_Work request_: Somewhere below are a line with "Outline every instance of the teal circle." and a later line with "Query: black coffee bag". Output exactly those lines and all lines between them.

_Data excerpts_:
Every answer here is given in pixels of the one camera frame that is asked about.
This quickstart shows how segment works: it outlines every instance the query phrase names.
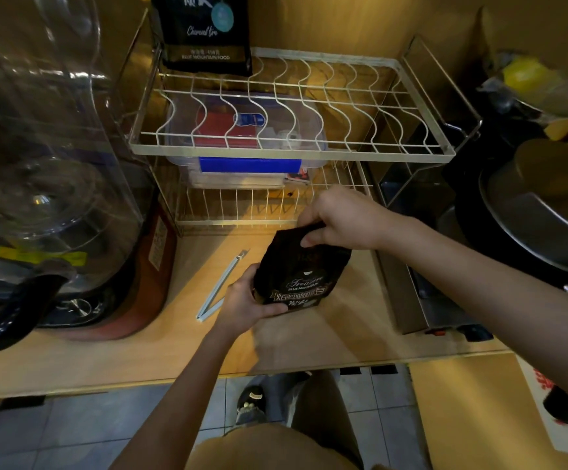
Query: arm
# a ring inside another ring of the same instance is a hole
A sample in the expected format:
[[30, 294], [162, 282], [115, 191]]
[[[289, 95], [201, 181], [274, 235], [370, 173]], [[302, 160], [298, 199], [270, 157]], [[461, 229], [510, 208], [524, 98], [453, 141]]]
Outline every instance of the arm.
[[182, 469], [193, 450], [219, 369], [234, 341], [260, 318], [279, 315], [286, 305], [257, 305], [251, 294], [253, 264], [225, 294], [216, 323], [145, 423], [111, 468]]
[[299, 217], [327, 225], [302, 245], [380, 249], [417, 270], [568, 393], [568, 294], [458, 244], [422, 222], [343, 188], [323, 193]]

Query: teal circle
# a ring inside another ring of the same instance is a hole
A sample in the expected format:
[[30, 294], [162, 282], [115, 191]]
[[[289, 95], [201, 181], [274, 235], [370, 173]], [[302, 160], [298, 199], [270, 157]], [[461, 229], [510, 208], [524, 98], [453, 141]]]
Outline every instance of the teal circle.
[[234, 25], [234, 13], [227, 3], [218, 2], [210, 13], [214, 27], [226, 33]]

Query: yellow sticker
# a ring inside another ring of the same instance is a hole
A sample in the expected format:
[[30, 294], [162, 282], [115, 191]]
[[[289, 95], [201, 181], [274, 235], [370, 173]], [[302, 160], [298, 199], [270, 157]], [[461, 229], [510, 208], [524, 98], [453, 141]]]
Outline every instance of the yellow sticker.
[[39, 264], [46, 259], [64, 259], [72, 266], [81, 267], [86, 265], [86, 252], [65, 252], [64, 254], [53, 254], [51, 252], [22, 251], [13, 247], [0, 246], [0, 259], [18, 260], [19, 262], [29, 262]]

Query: white label sticker
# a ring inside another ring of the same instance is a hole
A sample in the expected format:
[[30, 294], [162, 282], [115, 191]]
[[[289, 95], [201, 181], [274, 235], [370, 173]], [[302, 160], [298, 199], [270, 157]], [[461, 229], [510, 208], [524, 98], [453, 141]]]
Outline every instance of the white label sticker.
[[154, 240], [149, 249], [149, 262], [160, 271], [160, 264], [163, 261], [164, 245], [166, 245], [167, 227], [163, 219], [158, 216], [158, 222], [155, 225]]

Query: black coffee bag
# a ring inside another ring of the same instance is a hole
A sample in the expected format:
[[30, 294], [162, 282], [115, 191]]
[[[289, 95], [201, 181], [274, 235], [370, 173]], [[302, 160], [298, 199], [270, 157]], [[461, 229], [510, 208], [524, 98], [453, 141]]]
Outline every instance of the black coffee bag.
[[325, 244], [302, 247], [302, 237], [320, 227], [325, 224], [275, 234], [253, 280], [259, 303], [285, 303], [291, 311], [316, 306], [330, 294], [352, 250]]
[[151, 0], [173, 70], [251, 76], [247, 0]]

_Task result_:
Outline every instance of the teal circle.
[[234, 25], [234, 13], [227, 3], [218, 2], [210, 13], [214, 27], [226, 33]]

Query: yellow sticker
# a ring inside another ring of the same instance is a hole
A sample in the expected format:
[[30, 294], [162, 282], [115, 191]]
[[[289, 95], [201, 181], [274, 235], [370, 173]], [[302, 160], [298, 199], [270, 157]], [[461, 229], [510, 208], [524, 98], [453, 141]]]
Outline every instance of the yellow sticker.
[[39, 264], [46, 259], [64, 259], [72, 266], [81, 267], [86, 265], [86, 252], [65, 252], [64, 254], [53, 254], [51, 252], [22, 251], [13, 247], [0, 246], [0, 259], [18, 260], [19, 262], [29, 262]]

Query: white label sticker
# a ring inside another ring of the same instance is a hole
A sample in the expected format:
[[30, 294], [162, 282], [115, 191]]
[[[289, 95], [201, 181], [274, 235], [370, 173]], [[302, 160], [298, 199], [270, 157]], [[461, 229], [510, 208], [524, 98], [453, 141]]]
Outline every instance of the white label sticker.
[[154, 240], [149, 249], [149, 262], [160, 271], [160, 264], [163, 261], [164, 245], [166, 245], [167, 227], [163, 219], [158, 216], [158, 222], [155, 225]]

Query: black coffee bag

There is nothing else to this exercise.